What to produce: Without including any pictures, write out the data below exactly.

Collected data:

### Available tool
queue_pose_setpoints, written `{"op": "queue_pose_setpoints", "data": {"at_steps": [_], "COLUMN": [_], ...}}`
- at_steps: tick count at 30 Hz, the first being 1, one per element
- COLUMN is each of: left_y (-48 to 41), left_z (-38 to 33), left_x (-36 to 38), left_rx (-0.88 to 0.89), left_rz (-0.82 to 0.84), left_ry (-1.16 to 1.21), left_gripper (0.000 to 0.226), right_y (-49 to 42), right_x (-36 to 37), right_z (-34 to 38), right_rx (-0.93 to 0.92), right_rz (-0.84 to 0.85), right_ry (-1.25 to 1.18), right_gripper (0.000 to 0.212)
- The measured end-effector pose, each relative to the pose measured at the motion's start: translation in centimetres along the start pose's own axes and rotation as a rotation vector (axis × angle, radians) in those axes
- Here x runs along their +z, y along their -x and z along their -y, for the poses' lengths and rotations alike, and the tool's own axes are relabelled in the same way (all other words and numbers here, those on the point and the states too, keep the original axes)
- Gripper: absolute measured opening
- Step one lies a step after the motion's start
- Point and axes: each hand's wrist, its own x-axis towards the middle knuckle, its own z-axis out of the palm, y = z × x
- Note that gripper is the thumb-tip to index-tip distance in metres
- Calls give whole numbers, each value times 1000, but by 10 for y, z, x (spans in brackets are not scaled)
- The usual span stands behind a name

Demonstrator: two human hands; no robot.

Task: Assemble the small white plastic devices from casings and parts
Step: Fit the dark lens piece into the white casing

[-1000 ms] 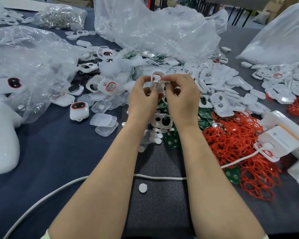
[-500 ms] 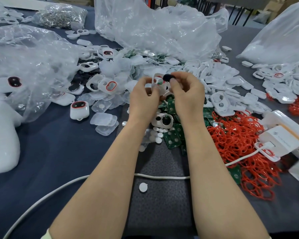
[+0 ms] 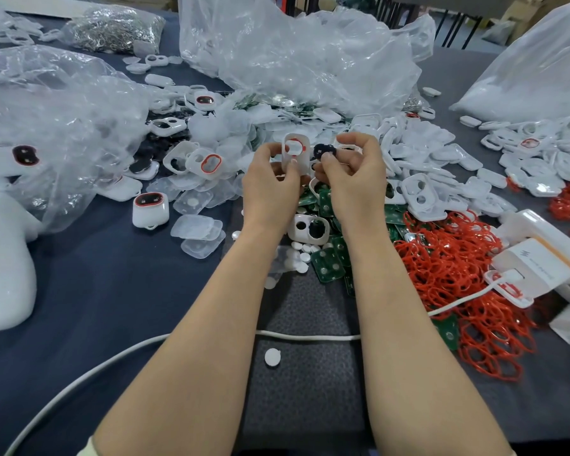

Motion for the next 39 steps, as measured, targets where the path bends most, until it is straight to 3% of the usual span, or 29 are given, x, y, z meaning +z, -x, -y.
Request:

Exercise output:
### Available tool
queue_pose_setpoints, written `{"op": "queue_pose_setpoints", "data": {"at_steps": [_], "COLUMN": [_], ...}}`
- at_steps: tick count at 30 Hz, the first being 1, one per element
- COLUMN is each of: left_y (-48 to 41), left_z (-38 to 33), left_x (-36 to 38), left_rx (-0.88 to 0.89), left_rz (-0.82 to 0.84), left_ry (-1.16 to 1.21), left_gripper (0.000 to 0.226), right_y (-49 to 42), right_x (-36 to 37), right_z (-34 to 38), right_rx (-0.93 to 0.92), right_rz (-0.84 to 0.85), right_ry (-1.25 to 1.18), right_gripper (0.000 to 0.212)
- The measured end-effector pose, each relative to the pose measured at the motion's start: translation in centimetres along the start pose's own axes and rotation as a rotation vector (axis × angle, radians) in those axes
- Here x runs along their +z, y along their -x and z along their -y, for the poses' lengths and rotations alike, and the tool's own axes are relabelled in the same way (all other words and numbers here, those on the point and the states too, keep the original axes)
- Gripper: absolute measured opening
- Step one lies a step after the motion's start
- Point and axes: each hand's wrist, its own x-axis towards the middle knuckle, its own z-axis out of the palm, y = z × x
- Note that gripper is the thumb-tip to index-tip distance in metres
- Calls give whole numbers, each value times 1000, but by 10 for y, z, x (spans in brackets are not scaled)
- The usual span stands behind a name

Demonstrator: two human hands; no robot.

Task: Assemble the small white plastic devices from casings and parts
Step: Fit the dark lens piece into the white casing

[-1000 ms] 
[-500 ms] 
[+0 ms] 

Motion for the next 39 steps, as measured, targets where the path bends most, until it is straight to 3% of the usual span, or 29 are given, x, y, z meaning +z, -x, -y.
Request:

The output shown is complete.